她边移植一盆盆栽,边说:“腿骨折了这么久,你也不想去看看?”
周到蹲在旁边, 看她把郁金香种球种下去。
她不知道吴宁是什么意思,是单纯去看看,还是说接受他们的关系了?
以前她在哪边过年全凭心情,反正两边都是她的家, 往年暑假寒假时, 旅游实习累了就找个就近的落脚。

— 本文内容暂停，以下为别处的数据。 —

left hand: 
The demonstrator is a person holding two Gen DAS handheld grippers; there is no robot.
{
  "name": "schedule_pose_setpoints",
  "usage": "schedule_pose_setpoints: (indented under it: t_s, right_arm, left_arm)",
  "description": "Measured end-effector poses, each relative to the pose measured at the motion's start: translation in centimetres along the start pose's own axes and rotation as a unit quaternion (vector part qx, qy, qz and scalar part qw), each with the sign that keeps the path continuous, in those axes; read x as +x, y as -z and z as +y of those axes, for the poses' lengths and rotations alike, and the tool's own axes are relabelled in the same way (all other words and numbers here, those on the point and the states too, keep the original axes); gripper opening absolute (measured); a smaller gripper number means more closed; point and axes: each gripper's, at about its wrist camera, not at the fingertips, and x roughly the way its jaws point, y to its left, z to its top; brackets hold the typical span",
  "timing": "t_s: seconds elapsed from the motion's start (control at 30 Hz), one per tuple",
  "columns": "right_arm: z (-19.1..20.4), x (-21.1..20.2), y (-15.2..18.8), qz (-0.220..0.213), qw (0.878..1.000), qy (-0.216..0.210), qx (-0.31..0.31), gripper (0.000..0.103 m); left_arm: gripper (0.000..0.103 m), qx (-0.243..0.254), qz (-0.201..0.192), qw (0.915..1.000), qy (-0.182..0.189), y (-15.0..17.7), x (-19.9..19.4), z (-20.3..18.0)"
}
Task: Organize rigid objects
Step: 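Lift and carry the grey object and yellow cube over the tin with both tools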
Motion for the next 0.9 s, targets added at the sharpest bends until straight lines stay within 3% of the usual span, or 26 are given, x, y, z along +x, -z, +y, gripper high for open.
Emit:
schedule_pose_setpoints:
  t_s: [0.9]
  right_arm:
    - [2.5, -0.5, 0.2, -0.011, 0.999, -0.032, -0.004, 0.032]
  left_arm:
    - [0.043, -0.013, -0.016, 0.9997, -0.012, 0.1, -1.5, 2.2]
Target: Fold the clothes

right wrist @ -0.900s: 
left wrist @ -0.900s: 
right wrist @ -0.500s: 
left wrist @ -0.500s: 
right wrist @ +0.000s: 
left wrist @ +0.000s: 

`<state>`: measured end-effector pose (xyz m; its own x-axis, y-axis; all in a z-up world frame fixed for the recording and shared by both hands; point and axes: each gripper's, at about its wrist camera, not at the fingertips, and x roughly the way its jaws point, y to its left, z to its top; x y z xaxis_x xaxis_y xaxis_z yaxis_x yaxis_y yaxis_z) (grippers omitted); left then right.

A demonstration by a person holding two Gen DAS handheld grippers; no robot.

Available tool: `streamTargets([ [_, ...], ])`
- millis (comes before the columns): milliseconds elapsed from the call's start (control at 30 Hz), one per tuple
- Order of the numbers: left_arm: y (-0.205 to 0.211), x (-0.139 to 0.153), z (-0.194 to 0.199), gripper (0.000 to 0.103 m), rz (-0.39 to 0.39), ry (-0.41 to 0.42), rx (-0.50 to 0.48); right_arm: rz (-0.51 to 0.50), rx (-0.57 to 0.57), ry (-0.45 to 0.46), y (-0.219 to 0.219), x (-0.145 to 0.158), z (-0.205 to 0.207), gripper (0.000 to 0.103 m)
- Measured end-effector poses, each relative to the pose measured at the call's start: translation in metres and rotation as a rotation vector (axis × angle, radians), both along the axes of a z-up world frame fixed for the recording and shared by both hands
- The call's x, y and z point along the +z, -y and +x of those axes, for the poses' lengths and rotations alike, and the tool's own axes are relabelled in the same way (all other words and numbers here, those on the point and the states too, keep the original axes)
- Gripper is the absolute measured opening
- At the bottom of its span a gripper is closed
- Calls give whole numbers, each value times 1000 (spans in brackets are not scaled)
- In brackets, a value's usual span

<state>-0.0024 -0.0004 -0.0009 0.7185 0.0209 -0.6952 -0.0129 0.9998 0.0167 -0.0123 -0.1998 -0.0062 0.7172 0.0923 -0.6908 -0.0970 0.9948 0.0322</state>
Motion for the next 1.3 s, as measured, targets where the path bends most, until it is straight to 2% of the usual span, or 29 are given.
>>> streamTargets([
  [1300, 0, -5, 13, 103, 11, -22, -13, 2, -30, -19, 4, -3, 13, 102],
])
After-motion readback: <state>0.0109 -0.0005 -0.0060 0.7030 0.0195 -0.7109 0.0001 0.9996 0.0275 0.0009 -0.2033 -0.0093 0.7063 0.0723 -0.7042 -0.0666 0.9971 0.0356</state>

今年反倒忐忑, 身份变了就有顾虑了, 尤其在吴宁面前,不敢主动提去张辰宿家。
周到摩挲着三角梅的花瓣,说:“我和张辰宿商量好了过几天跟他回去一趟。”
吴宁把表层的土覆盖平整:“行啊,让他们见见你, 前几天和你梁阿姨视频, 她还说想你了。”
周到一手掐着大腿,一手捏花瓣都用力了点,“妈,什么意思啊, 这是同意了?”
一激动,再定睛一看,手里的三角梅已经从枝干上脱落,孤独地置于她两指间。
周到双眼睁大,再抬头,和吴宁对视两秒, 嘿嘿一笑掩饰尴尬。
吴宁心疼地拿过花瓣,气不打一处来:“你赶快去祸害你梁阿姨家。”
周到捧着脸:“妈, 你真好。”
吴宁别过脸,把掉落的花瓣扔进泥土里。
周元厉说得对,关系是平等的,任何人都没权利干涉她的任何决定。其实,她又怎么知道他们不是真心的呢?
他问吴宁:“不然你以为张辰宿这么多年在蓉城干什么?天天往咱们家跑,今天教你学车,明天来修个灯泡送个茶叶,后天给你取个大号快递,你以为是想对咱俩好?”
一句话倒是把吴宁问懵了,大半天没说话。
周到和张辰宿约好一周内结束工作,但周到还是迟了几天。
她低估了期末的工作量,改卷子改的她头昏脑胀不说,还花了几天时间折算期末和平时成绩,天天对着电脑比对着学号和名单上传系统,眼睛都快看出重影。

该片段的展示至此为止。